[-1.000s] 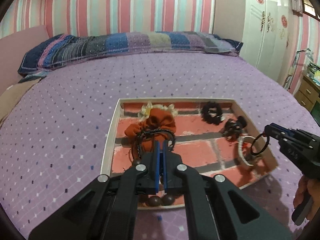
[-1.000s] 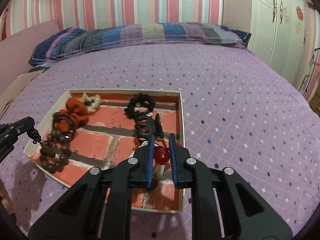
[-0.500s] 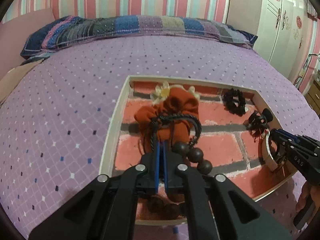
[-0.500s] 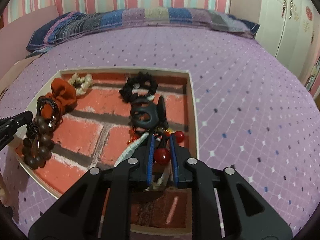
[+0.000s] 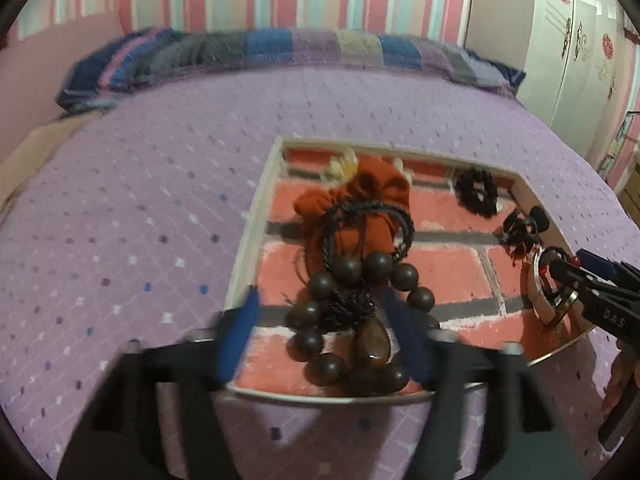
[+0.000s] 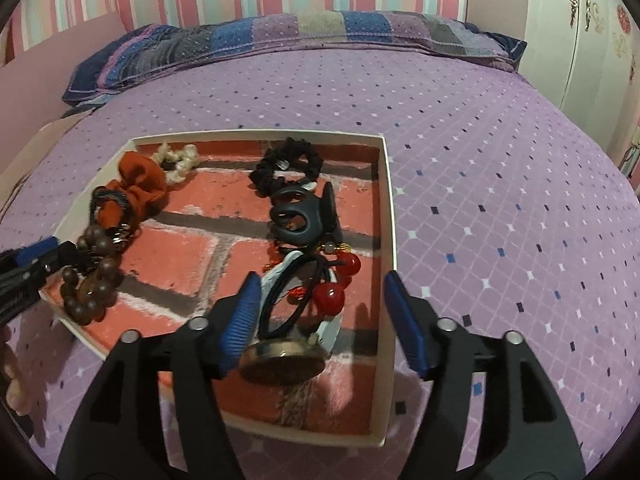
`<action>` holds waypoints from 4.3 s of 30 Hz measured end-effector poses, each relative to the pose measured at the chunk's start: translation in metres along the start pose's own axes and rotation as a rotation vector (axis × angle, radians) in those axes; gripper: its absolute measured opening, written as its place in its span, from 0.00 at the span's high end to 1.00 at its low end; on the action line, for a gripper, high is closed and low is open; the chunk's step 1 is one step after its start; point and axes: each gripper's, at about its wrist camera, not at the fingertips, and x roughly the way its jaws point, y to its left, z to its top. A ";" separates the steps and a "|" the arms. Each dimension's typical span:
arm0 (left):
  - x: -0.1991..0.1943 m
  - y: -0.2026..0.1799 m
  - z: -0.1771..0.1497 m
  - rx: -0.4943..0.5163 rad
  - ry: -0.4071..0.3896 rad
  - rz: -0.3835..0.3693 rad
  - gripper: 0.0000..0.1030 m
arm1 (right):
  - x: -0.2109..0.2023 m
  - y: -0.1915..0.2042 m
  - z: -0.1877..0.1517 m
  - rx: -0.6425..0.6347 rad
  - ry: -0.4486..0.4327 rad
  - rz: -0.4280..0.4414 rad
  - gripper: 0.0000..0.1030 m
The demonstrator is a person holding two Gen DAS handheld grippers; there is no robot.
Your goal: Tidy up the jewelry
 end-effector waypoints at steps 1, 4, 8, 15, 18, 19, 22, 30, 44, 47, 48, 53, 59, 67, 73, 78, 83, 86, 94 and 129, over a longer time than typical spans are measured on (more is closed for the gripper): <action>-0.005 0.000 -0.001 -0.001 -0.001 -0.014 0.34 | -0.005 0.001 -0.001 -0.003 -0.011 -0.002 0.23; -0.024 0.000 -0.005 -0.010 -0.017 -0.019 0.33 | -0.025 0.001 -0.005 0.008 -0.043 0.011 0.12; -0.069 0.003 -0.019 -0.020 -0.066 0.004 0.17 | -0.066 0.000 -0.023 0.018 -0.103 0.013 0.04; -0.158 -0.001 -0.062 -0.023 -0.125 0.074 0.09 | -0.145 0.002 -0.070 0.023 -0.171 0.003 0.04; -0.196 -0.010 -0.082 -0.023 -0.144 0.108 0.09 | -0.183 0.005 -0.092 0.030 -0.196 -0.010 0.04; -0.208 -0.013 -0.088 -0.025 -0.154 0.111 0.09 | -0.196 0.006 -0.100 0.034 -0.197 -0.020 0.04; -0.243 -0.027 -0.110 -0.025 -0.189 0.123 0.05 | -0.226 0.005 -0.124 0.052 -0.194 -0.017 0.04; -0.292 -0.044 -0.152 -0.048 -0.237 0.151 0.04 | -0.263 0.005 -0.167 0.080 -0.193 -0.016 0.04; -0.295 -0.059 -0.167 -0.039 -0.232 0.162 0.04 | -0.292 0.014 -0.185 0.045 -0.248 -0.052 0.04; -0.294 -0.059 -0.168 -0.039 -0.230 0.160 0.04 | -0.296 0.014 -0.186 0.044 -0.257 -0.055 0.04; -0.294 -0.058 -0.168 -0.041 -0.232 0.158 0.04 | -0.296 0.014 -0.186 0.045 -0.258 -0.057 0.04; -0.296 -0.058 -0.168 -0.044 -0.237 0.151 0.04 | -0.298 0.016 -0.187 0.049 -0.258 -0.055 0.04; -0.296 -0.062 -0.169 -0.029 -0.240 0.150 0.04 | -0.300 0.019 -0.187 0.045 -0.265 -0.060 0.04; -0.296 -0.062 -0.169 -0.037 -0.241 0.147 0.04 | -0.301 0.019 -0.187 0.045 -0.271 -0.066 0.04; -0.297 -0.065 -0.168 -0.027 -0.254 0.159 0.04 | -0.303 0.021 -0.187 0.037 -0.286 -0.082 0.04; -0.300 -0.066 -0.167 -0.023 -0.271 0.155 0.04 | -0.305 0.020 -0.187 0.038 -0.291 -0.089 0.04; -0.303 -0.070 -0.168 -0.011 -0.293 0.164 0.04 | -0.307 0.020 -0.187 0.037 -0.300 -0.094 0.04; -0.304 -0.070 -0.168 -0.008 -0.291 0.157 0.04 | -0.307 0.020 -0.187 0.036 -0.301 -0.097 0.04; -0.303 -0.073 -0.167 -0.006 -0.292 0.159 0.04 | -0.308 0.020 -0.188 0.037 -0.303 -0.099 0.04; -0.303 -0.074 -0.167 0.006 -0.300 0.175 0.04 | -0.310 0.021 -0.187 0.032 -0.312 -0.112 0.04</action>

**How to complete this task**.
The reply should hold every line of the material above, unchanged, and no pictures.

**Task output**.
[-1.000s] 
[-1.000s] 
[-0.500s] 
[-0.500s] 
[+0.000s] 
[+0.000s] 
`<action>` holds waypoints from 4.3 s of 30 Hz measured end-effector poses, each relative to the pose measured at the chunk's start: translation in metres along the start pose's own axes and rotation as a rotation vector (axis × angle, radians) in those axes; gripper: its absolute measured opening, written as its place in its span, from 0.00 at the span's high end to 1.00 at its low end; on the action line, for a gripper, high is closed and low is open; the chunk's step 1 is one step after its start; point and axes: each gripper's, at about its wrist camera, not at the fingertips, and x roughly the way its jaws point, y to its left, z to its top. A ";" separates the steps and a "|" the arms. Each dimension's typical span:
arm0 (left):
  - x: -0.1991..0.1943 m
  - y: -0.2026..0.1799 m
  - z: -0.1771..0.1497 m
  - rx: -0.4943..0.5163 rad
  - ry: -0.4071..0.3896 rad
  - rz: -0.3835..0.3693 rad
  - gripper: 0.0000..0.1030 m
arm1 (right):
  - x: -0.2109..0.2023 m
  - y: -0.1915..0.2042 m
  - z: -0.1877..0.1517 m
  - rx: -0.6425..0.6347 rad
  - ry: -0.4486..0.4327 rad
  - rz: -0.4280..0.4414 rad
  - gripper: 0.0000..0.1030 m
The demonstrator is a person holding two Gen DAS handheld grippers; there is no robot.
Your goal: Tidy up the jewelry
 end-effector waypoints at steps 1, 4, 8, 15, 18, 19, 22, 30, 44, 47, 48, 53, 59, 67, 73, 78, 83, 86, 94 and 129, over a longer time than typical spans are measured on (more is closed for the gripper): <action>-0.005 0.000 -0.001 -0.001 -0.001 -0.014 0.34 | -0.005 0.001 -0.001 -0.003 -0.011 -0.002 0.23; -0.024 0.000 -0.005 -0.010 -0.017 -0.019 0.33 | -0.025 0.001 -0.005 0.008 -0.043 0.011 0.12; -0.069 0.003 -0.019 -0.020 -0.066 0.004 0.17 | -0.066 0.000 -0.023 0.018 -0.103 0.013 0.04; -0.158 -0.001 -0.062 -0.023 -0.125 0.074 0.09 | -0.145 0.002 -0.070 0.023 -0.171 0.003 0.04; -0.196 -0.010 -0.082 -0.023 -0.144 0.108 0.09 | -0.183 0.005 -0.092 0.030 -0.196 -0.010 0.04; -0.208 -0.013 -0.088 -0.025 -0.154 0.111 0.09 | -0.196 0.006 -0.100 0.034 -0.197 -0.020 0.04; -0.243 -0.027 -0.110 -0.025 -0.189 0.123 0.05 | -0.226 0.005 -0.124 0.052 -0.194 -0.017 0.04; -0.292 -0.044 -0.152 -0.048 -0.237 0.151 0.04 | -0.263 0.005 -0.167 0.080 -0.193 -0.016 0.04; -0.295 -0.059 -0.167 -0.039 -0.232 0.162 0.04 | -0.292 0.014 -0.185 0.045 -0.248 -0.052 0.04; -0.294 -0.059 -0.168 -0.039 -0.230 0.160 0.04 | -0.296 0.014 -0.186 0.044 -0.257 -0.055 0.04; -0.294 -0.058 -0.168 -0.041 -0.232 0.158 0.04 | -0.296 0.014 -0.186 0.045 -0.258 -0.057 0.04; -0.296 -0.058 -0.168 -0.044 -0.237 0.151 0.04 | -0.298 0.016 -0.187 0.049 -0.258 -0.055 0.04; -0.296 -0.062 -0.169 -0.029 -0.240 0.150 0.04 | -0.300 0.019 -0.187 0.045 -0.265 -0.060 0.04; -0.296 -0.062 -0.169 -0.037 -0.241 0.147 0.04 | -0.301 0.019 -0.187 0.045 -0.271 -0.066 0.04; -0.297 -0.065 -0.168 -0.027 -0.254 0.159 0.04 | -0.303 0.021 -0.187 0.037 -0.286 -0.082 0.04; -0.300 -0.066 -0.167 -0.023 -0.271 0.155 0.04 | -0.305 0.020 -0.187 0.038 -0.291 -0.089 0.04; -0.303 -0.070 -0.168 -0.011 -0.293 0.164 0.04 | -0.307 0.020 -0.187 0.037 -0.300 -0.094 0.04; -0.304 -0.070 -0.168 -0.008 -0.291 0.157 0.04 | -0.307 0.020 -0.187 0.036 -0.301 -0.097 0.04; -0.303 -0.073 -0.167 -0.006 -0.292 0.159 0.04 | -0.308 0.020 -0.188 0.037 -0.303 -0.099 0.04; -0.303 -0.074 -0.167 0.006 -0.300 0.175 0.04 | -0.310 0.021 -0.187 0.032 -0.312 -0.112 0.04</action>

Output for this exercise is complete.